Холодная боль пробежалась от копчика до шеи, словно пересчитывая позвонки. Рядом со мной валялась Шарлин, которую я ненароком уронила. На ее лице застыло потрясённое выражение, какого я у неё никогда прежде не видела.
С кряхтением, которому могла бы позавидовать самая древняя из старух, я встала на ноги и помогла подняться подруге.
– Как… Как ты это сделала? – заикаясь, спросила Шарлин.
Я не знала, что на это ответить. Хотела бы знать, что вообще сделала и было ли это на самом деле.
– Ч-что?.. – начала я; при этом у меня дрожал не только голос, но и коленки. – Что произошло?

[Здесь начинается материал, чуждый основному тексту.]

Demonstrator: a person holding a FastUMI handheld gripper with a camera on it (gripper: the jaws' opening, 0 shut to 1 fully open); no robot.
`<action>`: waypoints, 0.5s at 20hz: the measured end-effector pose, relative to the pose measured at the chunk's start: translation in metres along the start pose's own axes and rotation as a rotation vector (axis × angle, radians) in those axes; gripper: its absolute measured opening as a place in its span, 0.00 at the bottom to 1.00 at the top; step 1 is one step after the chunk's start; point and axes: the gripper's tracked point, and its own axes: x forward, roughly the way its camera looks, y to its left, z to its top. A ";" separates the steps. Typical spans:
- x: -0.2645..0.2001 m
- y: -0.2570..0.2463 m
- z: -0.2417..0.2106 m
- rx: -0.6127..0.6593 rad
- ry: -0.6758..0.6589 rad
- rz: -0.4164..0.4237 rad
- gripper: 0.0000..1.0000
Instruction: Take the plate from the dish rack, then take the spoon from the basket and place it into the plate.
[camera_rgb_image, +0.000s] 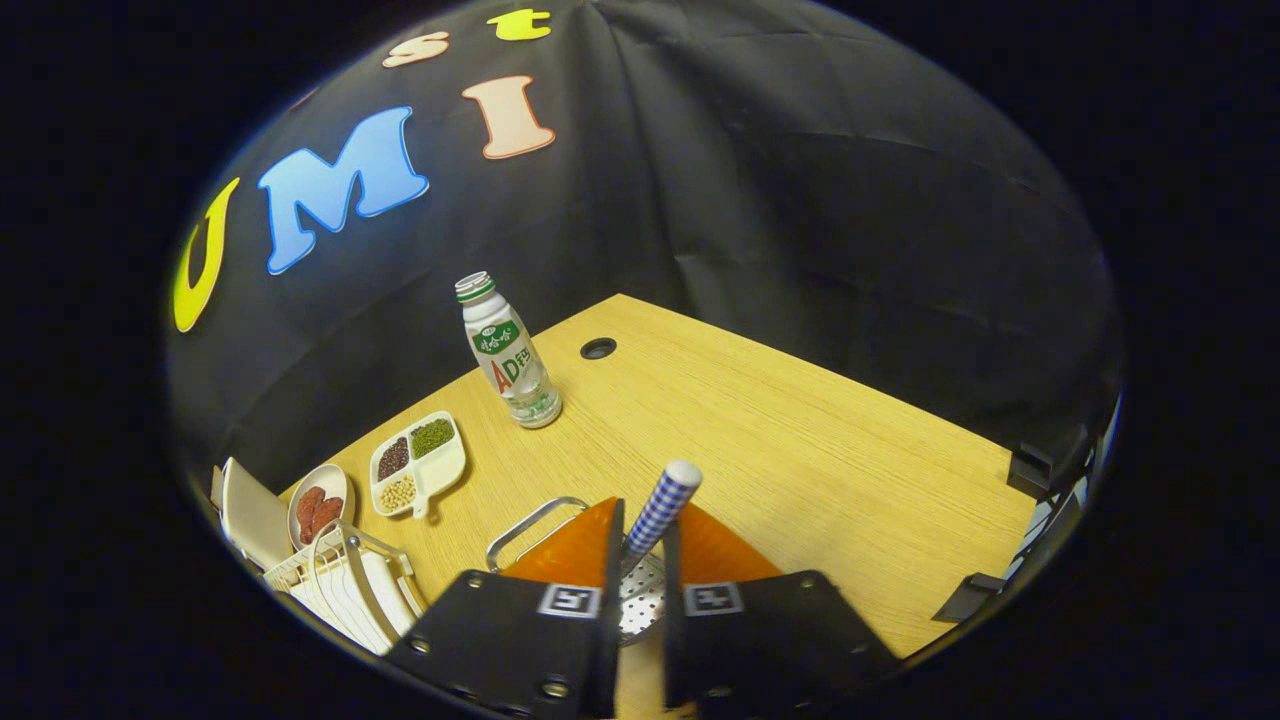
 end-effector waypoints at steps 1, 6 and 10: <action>0.002 0.003 0.000 -0.005 -0.003 -0.001 0.13; -0.007 0.017 0.003 -0.074 -0.020 0.011 0.13; -0.007 0.013 0.003 -0.051 -0.015 0.008 0.13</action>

– Ты сидела на скамейке, а потом пуф – и исчезла. Остался только золотой туман, который развеялся через секунду. А сейчас снова оказалась тут и сбила меня с ног! Что все это значит, Анаис?! Что это было?! – едва ли не кричала она.
От страха у меня скрутило живот. Шарлин редко повышала голос и всегда была спокойным и уравновешенным человеком (в отличие от меня), поэтому ее непривычная реакция просто не могла не пугать.
Это был не радужный сон. Все случилось на самом деле.
Хотелось перенестись в реальность более волшебную, чем та, что предложена нам судьбой?! – вспомнила я.
Бойтесь своих желаний!
Я почувствовала, как земля идёт из-под ног, поэтому облокотилась о стену, а иначе еще чуть-чуть – и хлопнулась бы в обморок, как в исторических романах падают девицы в корсетах.
– Ты телепортировалась? – спросила Шарли. Голос ее по-прежнему был истеричным.
– Нет… Не знаю… Это был наш лицей, только там все утопало в розах и светило яркое солнце. А ещё там были две маленькие девочки, от которых я решила спрятаться.
– Где это «там»?
– Не знаю, может, в параллельном мире.
– В параллельном мире?
– Я не знаю! Это был наш лицей, наш двор, только летом. А девочки были явно не нашими ученицами и вообще выглядели как-то странно!
Наша дискуссия неожиданно прервалась цоканьем каблуков. Мы быстро среагировали и спрятались за широкую колонну. Обычно с утра двор пустует, потому что ученики и учителя сидят на уроках, а персонал, вроде садовников или уборщиков, выходит на работу ближе ко второй половине дня.
Я взглянула на время и поняла, что мы опоздали на английский. Если обладатель цокающих каблуков нас поймает, то наверняка накажет за прогул!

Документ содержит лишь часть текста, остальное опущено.